Discipline: Technology and Engineering
Subcategory: Electrical Engineering
Kyle Liang - University of California, Los Angeles
Co-Author(s): Hatice Ceylan Koydemir, Steve Feng, Rohan Nadkarni, Derek Tseng, Parul Benien, and Aydogan Ozcan, UCLA, Los Angeles, CA
Every year, millions of people are affected by Giardia lamblia, a waterborne parasite. This protist causes Giardiasis, responsible for various symptoms including e.g., stomach cramps, nausea, and diarrhea. One of the most effective methods to prevent the spread of this disease is through rapid and on-site detection, which is not always possible in resource-limited settings. Here we present a field-portable, cost-effective, and easy-to-use mobile phone based microscopy device which can automatically detect and count Giardia cysts within water samples. This device utilizes a smartphone based fluorescence microscope, a disposable sample processing cassette, and a custom-developed application. This handheld microscope design has a large field-of-view of >0.7 cm2, weighs only ~180g, and operates with the use of two AA batteries and a smartphone. The sample processing cassette is capable of large volume storage as it consists of a porous filter membrane which has a pore size of 5 microns to prevent backflow and to capture Giardia cysts, and cotton absorbent pads that can hold up to ~20 mL of water sample using a flow through assay. Our custom-built application provides an easy interface for any untrained technician to operate our handheld microscope by taking an image, which in turn is sent to our servers (local or remote) for automated detection and counting of Giardia cysts captured on the membrane using our image processing algorithms and machine learning data, which consist of >30,000 cysts with labels and 96 features per cyst. The cyst counting results are sent back to the user through the same application, removing the need for a trained expert to detect Giardia cysts. This entire analysis takes less than an hour for a 10mL water sample. We compared the sensitivity and the specificity of our platform using various supervised classification models, including support vector machines (SVMs) and nearest neighbors (NN), and demonstrated that a bootstrap aggregating or bagging approach provides the highest classification accuracy. We also evaluated the performance of this machine learning based mobile platform with different sources of water, e.g., tap water, non-portable water and pond water, and achieved a limit of detection of 12 cysts per 10 mL, an average cyst capture efficiency of ~79%, and an accuracy of ~94%. This field portable and cost-effective platform could be useful for water quality monitoring in resource-limited settings.

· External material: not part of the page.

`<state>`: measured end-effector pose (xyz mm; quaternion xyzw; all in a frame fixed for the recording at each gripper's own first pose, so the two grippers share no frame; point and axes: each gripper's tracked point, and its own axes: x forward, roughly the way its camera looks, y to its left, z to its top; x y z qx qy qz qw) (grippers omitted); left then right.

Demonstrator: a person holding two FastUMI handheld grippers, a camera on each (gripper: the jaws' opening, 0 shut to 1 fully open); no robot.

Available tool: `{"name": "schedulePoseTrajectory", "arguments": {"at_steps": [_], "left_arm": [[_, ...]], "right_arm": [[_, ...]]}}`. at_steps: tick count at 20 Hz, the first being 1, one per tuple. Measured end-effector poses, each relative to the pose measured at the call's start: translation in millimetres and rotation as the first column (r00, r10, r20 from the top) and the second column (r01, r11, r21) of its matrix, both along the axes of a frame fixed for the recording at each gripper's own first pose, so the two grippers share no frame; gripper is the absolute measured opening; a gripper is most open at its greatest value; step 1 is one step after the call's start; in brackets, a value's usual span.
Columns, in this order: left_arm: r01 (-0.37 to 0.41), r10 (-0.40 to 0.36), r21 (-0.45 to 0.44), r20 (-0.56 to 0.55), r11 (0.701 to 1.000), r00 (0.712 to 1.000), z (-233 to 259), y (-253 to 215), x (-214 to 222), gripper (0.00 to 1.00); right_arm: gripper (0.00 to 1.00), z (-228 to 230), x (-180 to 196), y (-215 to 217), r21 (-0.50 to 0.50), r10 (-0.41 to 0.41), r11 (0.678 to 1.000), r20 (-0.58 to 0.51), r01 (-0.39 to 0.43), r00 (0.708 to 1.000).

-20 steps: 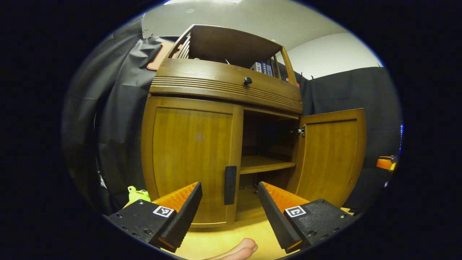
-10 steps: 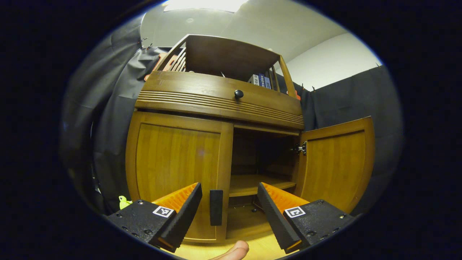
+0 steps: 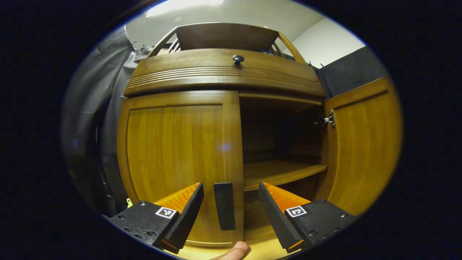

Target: Open the right door of the double-door shoe cabinet with the right hand, and open the left door with the left hand.

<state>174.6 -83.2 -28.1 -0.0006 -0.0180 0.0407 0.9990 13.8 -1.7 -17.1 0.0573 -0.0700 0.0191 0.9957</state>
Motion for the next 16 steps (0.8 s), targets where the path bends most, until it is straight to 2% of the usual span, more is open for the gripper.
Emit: {"name": "schedulePoseTrajectory", "arguments": {"at_steps": [3,5,6,7,8,9,10,11,12,16], "left_arm": [[-0.002,0.001,-0.03,-0.03,1.0,1.0,-15.7,8.4,16.0,0.93],[0.041,-0.044,-0.03,-0.106,0.999,0.993,-40.4,6.0,33.1,0.69],[0.026,-0.029,-0.018,-0.161,0.999,0.986,-52.1,9.2,36.6,0.58],[0.035,-0.043,-0.051,-0.168,0.998,0.985,-56.4,2.4,41.0,0.46],[0.048,-0.055,-0.067,-0.112,0.997,0.992,-47.9,1.4,40.3,0.34],[0.045,-0.057,-0.08,-0.156,0.996,0.986,-54.9,1.0,38.7,0.33],[0.049,-0.062,-0.082,-0.157,0.995,0.986,-55.4,-0.2,35.3,0.32],[0.061,-0.07,-0.079,-0.127,0.995,0.989,-51.6,2.7,36.6,0.31],[0.068,-0.079,-0.078,-0.146,0.995,0.986,-55.4,4.3,31.0,0.3],[0.123,-0.132,-0.074,-0.125,0.99,0.983,-47.3,10.9,19.9,0.3]], "right_arm": [[1.0,4.9,-0.6,6.5,0.0,0.016,1.0,0.005,-0.016,1.0],[0.99,7.5,1.4,8.8,0.02,0.022,1.0,0.014,-0.022,1.0],[1.0,6.9,1.8,10.3,0.024,0.024,0.999,0.012,-0.024,1.0],[1.0,5.5,2.1,13.2,0.025,0.029,0.999,0.01,-0.029,1.0],[1.0,4.8,2.2,16.3,0.023,0.036,0.999,0.007,-0.036,0.999],[1.0,3.1,3.0,17.8,0.019,0.04,0.999,0.001,-0.04,0.999],[0.94,2.3,2.5,18.4,0.014,0.04,0.999,-0.005,-0.04,0.999],[0.94,2.8,1.8,21.1,0.005,0.041,0.999,-0.009,-0.041,0.999],[0.99,4.0,2.2,24.9,-0.004,0.044,0.999,-0.013,-0.044,0.999],[0.99,8.7,2.0,34.4,-0.029,0.05,0.998,-0.021,-0.05,0.999]]}}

Funder Acknowledgement(s): The Ozcan Research Group at UCLA gratefully acknowledges the support of the Presidential Early Career Award for Scientists and Engineers, the Army Research Office (ARO); W911NF-13-1-0419 and W911NF-13-1-0197), the ARO Life Sciences Division, the National Science Foundation (NSF) CBET Division Biophotonics Program, the NSF Emerging Frontiers in Research and Innovation (EFRI) Award, the NSF EAGER Award, NSF INSPIRE Award, NSF Partnerships for Innovation: Building Innovation Capacity (PFI:BIC) Program, Office of Naval Research, the National Institutes of Health, the Howard Hughes Medical Institute, Vodafone Americas Foundation, the Mary Kay Foundation, Steven & Alexandra Cohen Foundation, and KAUST. This work is based upon research performed in a laboratory renovated by the NSF under Grant No. 0963183, which is an award funded under the American Recovery and Reinvestment Act of 2009.
Faculty Advisor: Aydogan Ozcan, firstname.lastname@example.org
Role: One of the co-authors wanted a way to both confirm which objects the machine learning algorithm incorrectly labelled and to see which images produced the best results for the machine learning algorithm. My job was to create an interface implementing image processing algorithms to map images of Giardia from different cameras to one base image that was labelled with Giardia to confirm if the data the machine learning algorithm had labelled were valid Giardia cysts.